== WHAT TO DO ==
Word for word, restate the listing; omit the pictures.

== SUPPLIED MATERIAL ==
=== Section Start ===
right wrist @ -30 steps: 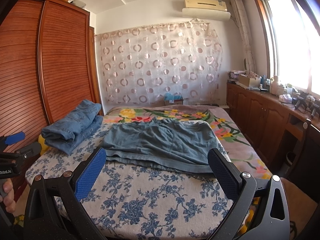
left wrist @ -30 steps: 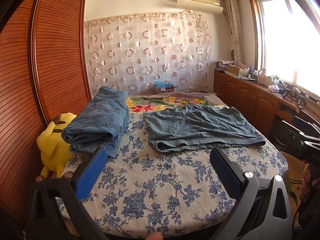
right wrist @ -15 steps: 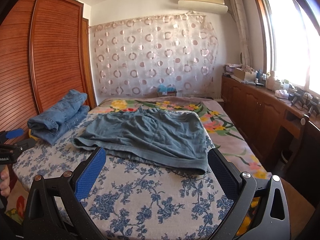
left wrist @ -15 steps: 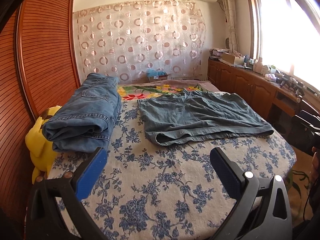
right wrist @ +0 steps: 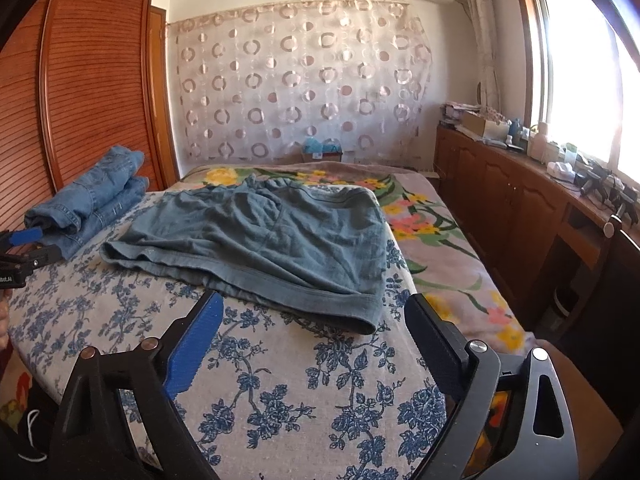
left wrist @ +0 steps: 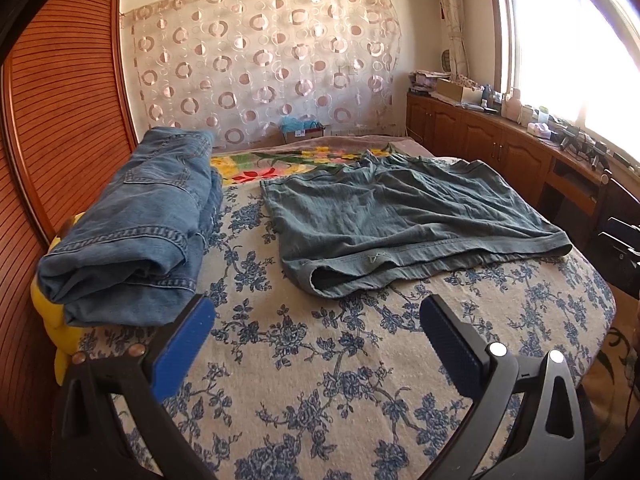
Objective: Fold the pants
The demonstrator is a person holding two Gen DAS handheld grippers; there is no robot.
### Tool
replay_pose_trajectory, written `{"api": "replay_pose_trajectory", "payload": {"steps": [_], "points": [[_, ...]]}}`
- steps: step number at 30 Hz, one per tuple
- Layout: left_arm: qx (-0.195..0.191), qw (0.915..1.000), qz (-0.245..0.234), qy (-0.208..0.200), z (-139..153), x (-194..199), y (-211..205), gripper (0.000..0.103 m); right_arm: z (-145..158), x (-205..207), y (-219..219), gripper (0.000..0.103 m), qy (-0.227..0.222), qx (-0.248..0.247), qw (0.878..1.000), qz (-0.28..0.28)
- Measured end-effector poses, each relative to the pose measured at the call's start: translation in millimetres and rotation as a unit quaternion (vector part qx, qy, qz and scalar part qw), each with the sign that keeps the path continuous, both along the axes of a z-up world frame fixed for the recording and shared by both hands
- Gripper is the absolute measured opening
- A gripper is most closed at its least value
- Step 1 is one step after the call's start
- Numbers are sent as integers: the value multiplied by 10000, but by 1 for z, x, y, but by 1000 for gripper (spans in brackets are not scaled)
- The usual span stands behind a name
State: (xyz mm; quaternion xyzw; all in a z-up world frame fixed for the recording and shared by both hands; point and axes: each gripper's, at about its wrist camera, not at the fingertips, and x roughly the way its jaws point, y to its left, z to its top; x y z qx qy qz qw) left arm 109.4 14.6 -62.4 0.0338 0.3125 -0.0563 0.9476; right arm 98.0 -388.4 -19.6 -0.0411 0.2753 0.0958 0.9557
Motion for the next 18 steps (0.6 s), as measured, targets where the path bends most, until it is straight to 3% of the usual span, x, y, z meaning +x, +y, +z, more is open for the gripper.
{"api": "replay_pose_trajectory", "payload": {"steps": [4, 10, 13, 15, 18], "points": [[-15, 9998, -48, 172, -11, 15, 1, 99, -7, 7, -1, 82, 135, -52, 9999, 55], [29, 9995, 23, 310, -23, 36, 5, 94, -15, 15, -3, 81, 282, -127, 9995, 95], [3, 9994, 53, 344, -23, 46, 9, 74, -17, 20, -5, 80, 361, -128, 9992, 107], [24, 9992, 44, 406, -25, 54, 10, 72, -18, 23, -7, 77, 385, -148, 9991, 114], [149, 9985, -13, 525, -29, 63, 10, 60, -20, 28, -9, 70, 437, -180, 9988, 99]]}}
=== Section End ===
== WRITTEN SOLUTION ==
right wrist @ -30 steps: 
left wrist @ -30 steps: 
right wrist @ -15 steps: 
left wrist @ -15 steps: 
right wrist @ +0 steps: 
left wrist @ +0 steps: 
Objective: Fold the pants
The demonstrator is a person holding two Gen DAS handheld grippers; there is no robot.
### Tool
replay_pose_trajectory, written `{"api": "replay_pose_trajectory", "payload": {"steps": [_], "points": [[_, ...]]}}`
- steps: step number at 30 Hz, one per tuple
- Layout: left_arm: qx (-0.195..0.191), qw (0.915..1.000), qz (-0.245..0.234), qy (-0.208..0.200), z (-139..153), x (-194..199), y (-211..205), gripper (0.000..0.103 m); right_arm: z (-145..158), x (-205..207), y (-219..219), gripper (0.000..0.103 m), qy (-0.227..0.222), qx (-0.248..0.247), qw (0.878..1.000), qz (-0.28..0.28)
- Measured end-effector poses, each relative to the pose measured at the call's start: translation in millimetres and rotation as a unit quaternion (vector part qx, qy, qz and scalar part qw), each with the sign that keeps the path continuous, both along the axes of a z-up world frame fixed for the recording and shared by both hands
- Gripper is the absolute measured opening
- A gripper is most closed at its least value
- Step 1 is one step after the call's start
- Numbers are sent as integers: the value multiplied by 10000, but by 1 for z, x, y, but by 1000 for gripper (spans in brackets are not scaled)
- The usual span stands behind a name
State: (xyz mm; quaternion xyzw; all in a z-up world frame fixed for the recording and shared by both hands; point and axes: each gripper's, at about its wrist camera, not at the fingertips, and x roughly the way its jaws point, y to its left, z to its top; x y z qx qy qz qw) left arm 109.4 14.6 -62.4 0.0338 0.3125 -0.0563 0.9476; right arm 98.0 -388.4 -19.6 -0.0411 0.2753 0.0958 0.9557
Motion for the next 18 steps (0.6 s), as measured, targets where the path bends most, until it is straight to 3% of the usual span, x, y, z meaning +x, +y, +z, more is open for the gripper.
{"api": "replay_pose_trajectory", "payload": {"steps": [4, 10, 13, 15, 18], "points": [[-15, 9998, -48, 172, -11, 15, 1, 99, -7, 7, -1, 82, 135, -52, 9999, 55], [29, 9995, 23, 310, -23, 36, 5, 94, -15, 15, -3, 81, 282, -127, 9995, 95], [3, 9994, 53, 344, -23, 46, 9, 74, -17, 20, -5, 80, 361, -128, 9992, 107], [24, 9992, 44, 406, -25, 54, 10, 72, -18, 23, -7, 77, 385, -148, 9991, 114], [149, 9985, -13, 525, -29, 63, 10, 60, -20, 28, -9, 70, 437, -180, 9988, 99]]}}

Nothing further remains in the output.